Many years ago when I was working for the Winnipeg Free Press I wrote a column called What Did Jesus Look Like?
I included a story in my column about a black Jesus that had been painted by a 22-year-old South African artist Ronald Harrison in 1962.
At that time many people said depicting Jesus as a black man was blasphemous.
Just as Renaissance painters often used the faces of their patrons and their families in their Biblical scenes Harrison painted African National Congress leader, anti-apartheid activist and Nobel Prize winner Albert Luthuli as Christ.

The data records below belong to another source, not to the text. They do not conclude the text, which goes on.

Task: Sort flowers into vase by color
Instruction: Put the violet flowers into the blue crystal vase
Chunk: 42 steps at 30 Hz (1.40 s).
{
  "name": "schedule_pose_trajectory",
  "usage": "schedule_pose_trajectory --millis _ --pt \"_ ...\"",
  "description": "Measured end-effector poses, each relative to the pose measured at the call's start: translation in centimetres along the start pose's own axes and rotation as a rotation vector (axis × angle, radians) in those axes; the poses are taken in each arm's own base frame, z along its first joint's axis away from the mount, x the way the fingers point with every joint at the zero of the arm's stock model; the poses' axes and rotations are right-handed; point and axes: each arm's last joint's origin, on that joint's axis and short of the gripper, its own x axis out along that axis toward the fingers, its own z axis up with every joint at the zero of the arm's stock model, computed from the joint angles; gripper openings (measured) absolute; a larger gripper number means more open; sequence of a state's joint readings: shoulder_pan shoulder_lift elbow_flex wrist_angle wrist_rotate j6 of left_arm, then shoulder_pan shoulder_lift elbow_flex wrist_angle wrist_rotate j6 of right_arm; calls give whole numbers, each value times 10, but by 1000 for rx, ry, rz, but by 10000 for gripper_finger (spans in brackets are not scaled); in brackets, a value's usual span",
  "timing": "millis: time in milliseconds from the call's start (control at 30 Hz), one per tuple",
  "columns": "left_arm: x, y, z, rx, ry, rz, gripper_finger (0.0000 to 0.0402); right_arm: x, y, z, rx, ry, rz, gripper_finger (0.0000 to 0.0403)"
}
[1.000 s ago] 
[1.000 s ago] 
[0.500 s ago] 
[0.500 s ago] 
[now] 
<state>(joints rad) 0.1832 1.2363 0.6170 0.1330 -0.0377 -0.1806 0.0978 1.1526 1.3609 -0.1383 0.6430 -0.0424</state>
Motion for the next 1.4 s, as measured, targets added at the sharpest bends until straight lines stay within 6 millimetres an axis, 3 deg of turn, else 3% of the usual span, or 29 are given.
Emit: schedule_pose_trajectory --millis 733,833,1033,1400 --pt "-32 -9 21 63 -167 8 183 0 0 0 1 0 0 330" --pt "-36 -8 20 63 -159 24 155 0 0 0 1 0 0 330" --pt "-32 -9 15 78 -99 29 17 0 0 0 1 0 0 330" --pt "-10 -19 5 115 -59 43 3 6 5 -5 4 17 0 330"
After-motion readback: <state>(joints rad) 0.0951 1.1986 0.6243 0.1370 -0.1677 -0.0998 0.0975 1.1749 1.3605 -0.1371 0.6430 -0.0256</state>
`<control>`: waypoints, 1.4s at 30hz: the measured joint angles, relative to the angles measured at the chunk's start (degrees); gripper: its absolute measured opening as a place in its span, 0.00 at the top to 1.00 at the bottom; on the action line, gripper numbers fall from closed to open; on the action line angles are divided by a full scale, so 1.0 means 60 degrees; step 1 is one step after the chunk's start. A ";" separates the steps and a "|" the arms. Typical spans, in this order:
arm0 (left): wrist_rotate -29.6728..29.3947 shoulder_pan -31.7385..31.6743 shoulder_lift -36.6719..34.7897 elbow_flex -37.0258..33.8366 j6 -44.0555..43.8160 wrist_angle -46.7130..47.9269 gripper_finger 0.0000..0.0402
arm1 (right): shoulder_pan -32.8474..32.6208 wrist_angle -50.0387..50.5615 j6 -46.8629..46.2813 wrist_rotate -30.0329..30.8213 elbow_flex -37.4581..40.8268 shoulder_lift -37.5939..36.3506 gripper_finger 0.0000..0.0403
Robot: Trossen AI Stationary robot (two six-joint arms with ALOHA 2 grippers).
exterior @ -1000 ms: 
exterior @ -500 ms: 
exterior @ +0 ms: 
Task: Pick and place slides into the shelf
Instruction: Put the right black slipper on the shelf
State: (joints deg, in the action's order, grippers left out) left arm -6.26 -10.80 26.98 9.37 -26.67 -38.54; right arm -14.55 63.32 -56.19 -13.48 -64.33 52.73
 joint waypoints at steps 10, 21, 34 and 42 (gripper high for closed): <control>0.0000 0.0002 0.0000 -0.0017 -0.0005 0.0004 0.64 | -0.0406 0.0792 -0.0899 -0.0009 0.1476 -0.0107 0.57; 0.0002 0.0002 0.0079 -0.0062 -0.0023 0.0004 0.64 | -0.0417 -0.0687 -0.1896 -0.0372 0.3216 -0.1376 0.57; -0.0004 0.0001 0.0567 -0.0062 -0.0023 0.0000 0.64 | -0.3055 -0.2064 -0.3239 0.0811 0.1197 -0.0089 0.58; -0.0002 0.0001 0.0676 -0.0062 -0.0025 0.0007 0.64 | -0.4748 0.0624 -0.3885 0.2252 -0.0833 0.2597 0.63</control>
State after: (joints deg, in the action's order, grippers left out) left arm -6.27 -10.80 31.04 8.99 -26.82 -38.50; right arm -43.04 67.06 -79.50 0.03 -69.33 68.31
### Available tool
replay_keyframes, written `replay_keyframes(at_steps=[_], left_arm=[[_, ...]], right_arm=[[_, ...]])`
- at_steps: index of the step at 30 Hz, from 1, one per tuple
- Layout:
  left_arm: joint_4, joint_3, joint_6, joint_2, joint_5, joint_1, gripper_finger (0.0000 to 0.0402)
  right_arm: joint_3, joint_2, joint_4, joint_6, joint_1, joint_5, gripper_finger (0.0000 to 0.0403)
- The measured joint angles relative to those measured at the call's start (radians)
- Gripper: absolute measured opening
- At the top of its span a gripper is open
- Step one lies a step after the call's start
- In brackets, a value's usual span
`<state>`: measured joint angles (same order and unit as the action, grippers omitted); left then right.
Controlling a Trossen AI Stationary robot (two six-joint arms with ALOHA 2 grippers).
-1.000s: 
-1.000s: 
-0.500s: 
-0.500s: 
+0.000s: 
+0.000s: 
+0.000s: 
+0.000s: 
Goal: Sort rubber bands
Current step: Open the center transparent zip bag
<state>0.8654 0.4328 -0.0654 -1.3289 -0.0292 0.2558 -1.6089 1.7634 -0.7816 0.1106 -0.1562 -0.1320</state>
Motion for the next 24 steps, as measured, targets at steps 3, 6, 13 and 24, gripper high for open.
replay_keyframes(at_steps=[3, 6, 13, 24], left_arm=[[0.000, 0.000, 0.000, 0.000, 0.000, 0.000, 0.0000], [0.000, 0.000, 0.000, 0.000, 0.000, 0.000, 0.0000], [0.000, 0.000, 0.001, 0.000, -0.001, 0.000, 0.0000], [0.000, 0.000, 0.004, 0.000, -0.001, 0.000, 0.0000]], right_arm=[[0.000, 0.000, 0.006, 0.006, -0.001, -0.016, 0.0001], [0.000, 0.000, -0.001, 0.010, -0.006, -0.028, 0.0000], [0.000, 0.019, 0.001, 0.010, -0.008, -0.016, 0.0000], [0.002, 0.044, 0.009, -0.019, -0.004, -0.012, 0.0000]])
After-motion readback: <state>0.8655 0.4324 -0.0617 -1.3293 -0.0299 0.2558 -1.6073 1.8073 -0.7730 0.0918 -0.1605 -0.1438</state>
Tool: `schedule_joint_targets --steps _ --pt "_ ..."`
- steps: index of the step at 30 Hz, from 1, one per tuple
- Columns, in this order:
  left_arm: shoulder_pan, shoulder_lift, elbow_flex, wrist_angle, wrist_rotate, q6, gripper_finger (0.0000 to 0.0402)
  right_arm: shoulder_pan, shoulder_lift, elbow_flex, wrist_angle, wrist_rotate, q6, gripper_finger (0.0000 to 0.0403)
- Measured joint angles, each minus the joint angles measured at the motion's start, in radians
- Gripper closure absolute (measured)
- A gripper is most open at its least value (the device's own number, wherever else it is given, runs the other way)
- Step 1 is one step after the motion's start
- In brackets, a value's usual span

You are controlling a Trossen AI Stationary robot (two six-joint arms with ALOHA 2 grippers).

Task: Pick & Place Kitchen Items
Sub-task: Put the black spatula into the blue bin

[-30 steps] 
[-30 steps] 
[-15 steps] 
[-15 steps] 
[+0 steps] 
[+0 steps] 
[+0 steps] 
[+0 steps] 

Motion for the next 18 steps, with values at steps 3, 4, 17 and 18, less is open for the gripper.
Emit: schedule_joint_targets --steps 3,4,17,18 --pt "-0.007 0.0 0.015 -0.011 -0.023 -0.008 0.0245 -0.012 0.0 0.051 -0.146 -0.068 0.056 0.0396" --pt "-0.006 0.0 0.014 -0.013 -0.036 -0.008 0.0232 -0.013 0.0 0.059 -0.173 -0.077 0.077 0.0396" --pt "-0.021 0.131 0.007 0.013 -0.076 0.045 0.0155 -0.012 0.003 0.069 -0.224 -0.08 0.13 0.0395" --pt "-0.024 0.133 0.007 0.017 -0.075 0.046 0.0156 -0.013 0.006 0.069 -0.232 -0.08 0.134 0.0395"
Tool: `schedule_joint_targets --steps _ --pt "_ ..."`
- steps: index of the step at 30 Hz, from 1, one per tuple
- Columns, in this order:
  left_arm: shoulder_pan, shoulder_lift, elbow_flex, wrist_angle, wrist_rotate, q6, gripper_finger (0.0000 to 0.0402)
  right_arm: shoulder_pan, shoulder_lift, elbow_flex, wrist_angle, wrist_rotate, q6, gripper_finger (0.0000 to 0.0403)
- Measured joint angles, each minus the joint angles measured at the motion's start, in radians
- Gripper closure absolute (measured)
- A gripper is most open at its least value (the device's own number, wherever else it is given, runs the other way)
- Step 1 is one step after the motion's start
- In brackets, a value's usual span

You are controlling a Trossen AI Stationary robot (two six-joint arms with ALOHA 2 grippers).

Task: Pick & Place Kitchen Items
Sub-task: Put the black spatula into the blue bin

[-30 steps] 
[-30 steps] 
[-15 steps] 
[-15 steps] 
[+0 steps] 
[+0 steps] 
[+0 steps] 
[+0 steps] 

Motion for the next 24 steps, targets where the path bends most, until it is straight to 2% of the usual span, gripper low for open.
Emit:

He made one of the Roman soldiers in the painting Hendrick Verwoed, the South African prime minister who is known as the architect of apartheid and the other soldier South African Minister of Justice John Vorster, another apartheid politician.
Harrison’s painting called Black Christ was first exhibited in a church in Salt River, South Africa. The country’s Censorship Board said it was offensive and forbid it from being displayed in public.
After the American television station, CBS did a documentary about the painting the South African government ordered it destroyed and the artist Ronald Harrison was tortured and arrested. He served an eight-year sentence.
Anti-apartheid sympathizers smuggled the painting to Britain before it could be destroyed. In England, it was hung in St. Paul’s Cathedral in London.
In 1994 when apartheid came to an end Ronald Harrison travelled to London to bring his painting back to South Africa.
Ronald Harrison died of cancer in June of 2011 and his Black Christ now hangs in the South African Museum of Art where I was able to see it.
I knew about Ronald Harrison’s painting Black Christ but didn’t realize it was on display in a public gallery now, and certainly had no idea that I would visit that gallery in Cape Town.
I was so glad to have the opportunity to see Black Christ in person!